P.S. if you watch closely you will occasionally see a trail from a particle that does not originate from the radioactive source. What you are seeing here is typically atmospheric or “background” radiation.

Also apologies for spelling in grammar and simplifications, editing to note I wrote this on my mobile so any corrections or additions are welcome!

It depends on what unit it is. The unit for dose is Sievert (Sv).

1 Sv is very serious and could kill you. 10 Sv is a death sentence.

Typical background dose is around 0.1 µSv/h or less. Which is like a hundreth millionth fraction of a lethal dose, *per hour*. So essentially harmless.

Likewise, 1.5 and 2.0 µSv/h are essentially harmless, but the increased dose rate could indicate the presence of some radioactive substance, which might warrant further investigation.

If exposed during a short time, you could crank it up to 1000s of µSv/h and there wouldn’t be any measurable effect on your body.
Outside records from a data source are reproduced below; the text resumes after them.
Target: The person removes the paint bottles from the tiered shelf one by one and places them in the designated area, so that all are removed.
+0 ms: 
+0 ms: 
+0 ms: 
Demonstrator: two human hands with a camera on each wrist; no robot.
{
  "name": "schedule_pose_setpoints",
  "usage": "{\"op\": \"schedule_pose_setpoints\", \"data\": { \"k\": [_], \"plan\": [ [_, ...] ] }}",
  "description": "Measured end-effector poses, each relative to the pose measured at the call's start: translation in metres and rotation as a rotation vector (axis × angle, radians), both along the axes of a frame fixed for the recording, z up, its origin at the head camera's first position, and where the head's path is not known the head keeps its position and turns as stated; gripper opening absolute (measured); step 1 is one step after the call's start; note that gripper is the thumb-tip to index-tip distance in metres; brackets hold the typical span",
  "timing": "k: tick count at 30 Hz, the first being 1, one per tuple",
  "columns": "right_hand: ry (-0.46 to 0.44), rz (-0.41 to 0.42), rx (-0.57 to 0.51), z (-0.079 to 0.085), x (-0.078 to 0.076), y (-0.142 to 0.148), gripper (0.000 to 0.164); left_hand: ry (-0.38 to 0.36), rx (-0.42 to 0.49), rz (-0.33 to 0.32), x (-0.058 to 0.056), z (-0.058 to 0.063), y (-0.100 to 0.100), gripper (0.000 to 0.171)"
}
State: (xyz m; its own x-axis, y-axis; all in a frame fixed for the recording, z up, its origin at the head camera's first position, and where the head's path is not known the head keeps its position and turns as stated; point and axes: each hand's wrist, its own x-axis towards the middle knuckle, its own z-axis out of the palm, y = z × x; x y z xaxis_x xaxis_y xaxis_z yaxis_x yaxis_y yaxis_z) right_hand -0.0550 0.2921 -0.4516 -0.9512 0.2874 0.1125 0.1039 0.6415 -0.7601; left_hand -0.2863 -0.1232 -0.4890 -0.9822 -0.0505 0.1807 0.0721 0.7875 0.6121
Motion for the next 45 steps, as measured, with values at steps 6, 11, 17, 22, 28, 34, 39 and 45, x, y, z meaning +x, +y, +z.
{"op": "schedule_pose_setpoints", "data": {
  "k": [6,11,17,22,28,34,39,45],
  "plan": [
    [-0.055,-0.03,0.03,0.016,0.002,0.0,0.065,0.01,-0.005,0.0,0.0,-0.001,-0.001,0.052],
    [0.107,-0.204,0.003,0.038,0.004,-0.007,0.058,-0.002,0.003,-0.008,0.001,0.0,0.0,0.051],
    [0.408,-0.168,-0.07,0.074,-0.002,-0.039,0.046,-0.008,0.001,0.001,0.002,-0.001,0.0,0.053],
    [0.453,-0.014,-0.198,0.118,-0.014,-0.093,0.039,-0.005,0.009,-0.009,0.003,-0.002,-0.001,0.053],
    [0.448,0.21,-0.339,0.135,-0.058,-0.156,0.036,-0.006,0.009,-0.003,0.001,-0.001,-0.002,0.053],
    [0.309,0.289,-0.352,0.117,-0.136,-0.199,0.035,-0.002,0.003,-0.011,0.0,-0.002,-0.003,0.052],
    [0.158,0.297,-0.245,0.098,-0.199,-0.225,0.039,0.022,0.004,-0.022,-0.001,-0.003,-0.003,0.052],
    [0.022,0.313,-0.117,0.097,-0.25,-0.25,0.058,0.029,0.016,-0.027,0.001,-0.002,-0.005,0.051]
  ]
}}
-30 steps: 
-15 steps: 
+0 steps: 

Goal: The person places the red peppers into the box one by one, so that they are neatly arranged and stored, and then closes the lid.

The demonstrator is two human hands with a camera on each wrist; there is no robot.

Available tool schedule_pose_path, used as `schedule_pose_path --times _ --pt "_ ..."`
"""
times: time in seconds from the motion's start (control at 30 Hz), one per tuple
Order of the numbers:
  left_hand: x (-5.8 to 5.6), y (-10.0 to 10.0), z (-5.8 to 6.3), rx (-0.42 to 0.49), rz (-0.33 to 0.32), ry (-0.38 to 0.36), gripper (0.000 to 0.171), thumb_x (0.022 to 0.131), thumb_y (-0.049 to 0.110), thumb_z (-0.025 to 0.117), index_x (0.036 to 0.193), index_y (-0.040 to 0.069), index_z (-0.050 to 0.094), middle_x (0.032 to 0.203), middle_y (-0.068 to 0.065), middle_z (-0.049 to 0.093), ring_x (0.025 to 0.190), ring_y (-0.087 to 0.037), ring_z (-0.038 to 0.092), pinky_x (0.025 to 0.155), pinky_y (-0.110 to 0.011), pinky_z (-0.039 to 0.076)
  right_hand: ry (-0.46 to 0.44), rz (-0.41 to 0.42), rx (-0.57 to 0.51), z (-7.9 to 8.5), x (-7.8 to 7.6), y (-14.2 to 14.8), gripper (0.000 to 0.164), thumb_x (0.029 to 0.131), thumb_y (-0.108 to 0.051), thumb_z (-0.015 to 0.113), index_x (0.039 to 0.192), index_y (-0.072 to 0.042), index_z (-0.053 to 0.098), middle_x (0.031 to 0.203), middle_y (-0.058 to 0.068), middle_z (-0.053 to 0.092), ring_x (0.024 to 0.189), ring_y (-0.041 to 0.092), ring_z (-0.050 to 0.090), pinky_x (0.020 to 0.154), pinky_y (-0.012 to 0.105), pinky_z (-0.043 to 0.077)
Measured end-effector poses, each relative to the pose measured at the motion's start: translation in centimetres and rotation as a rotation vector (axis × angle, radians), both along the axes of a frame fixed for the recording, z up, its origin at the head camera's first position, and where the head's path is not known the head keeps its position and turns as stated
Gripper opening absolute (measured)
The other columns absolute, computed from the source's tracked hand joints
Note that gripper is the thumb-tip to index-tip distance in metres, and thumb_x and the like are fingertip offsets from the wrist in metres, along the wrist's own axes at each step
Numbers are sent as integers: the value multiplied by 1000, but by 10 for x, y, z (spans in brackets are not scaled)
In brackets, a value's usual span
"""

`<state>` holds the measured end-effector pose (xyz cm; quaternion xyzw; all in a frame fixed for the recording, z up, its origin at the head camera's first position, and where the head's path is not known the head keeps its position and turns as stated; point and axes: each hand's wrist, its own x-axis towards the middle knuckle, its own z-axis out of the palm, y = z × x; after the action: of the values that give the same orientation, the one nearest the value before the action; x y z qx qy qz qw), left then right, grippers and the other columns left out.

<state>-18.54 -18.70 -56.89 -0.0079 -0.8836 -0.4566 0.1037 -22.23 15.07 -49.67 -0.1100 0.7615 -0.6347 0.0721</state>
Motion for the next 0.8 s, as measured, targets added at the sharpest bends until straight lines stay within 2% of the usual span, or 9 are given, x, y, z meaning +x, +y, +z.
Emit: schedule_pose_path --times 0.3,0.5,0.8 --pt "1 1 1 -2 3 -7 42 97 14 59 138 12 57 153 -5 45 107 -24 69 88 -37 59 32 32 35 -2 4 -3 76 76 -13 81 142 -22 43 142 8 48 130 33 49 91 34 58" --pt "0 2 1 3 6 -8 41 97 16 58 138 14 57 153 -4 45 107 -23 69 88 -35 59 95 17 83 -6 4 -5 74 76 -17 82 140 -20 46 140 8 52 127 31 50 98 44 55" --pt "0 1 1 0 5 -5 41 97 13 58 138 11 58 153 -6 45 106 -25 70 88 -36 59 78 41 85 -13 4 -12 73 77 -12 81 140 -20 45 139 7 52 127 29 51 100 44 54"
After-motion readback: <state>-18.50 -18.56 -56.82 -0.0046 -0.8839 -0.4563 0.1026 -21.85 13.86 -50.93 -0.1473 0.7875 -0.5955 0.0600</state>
However such high numbers would be worrisome if for example it was at your workplace or in your home, and you would be constantly exposed for months or years. Then you would be likely to eventually contract leukemia.

Also small note: a Geiger counter/meter measures activity. A dosimeter measures dose.

That little grainy clicking sound you hear are *subatomic particles slamming into a rod in the Geiger counter and producing a crackling like a spark or lightning bolt.*

The counter measures ionizing radiation. What makes something a radioactive material is that over time, it’s atoms break down and emit subatomic particles (like alpha or beta particles) as super high energy. These particles can “ionize” things they slam into — knocking an election free. The Geiger counter contains a high voltage spark gap and a gas that is easily ionized. When a particle slams into the gas and knocks an electron free, that free electron and the resulting ion (an atom missing an electron) slam into other gas particles and set of a chain reaction of ionization carrying current across that spark gap — something like a lightning bolt cracking through the atmosphere.

This same ionizing process (knocking free an electron) can happen in your skin or deeper organs when exposed to ionizing radiation. Like the gas in the Geiger counter, DNA is also easily ionized. If enough electrons get knocked out of your DNA, it can deform, mutate, or destroy the DNA. The body has ways of correcting this kind of damage (it’s somewhat similar to a sunburn).

But if there is enough of it, your body cannot fix the damage and you essentially end up without the ability to make new proteins of fix your cells. This is called severe acute radiation poisoning.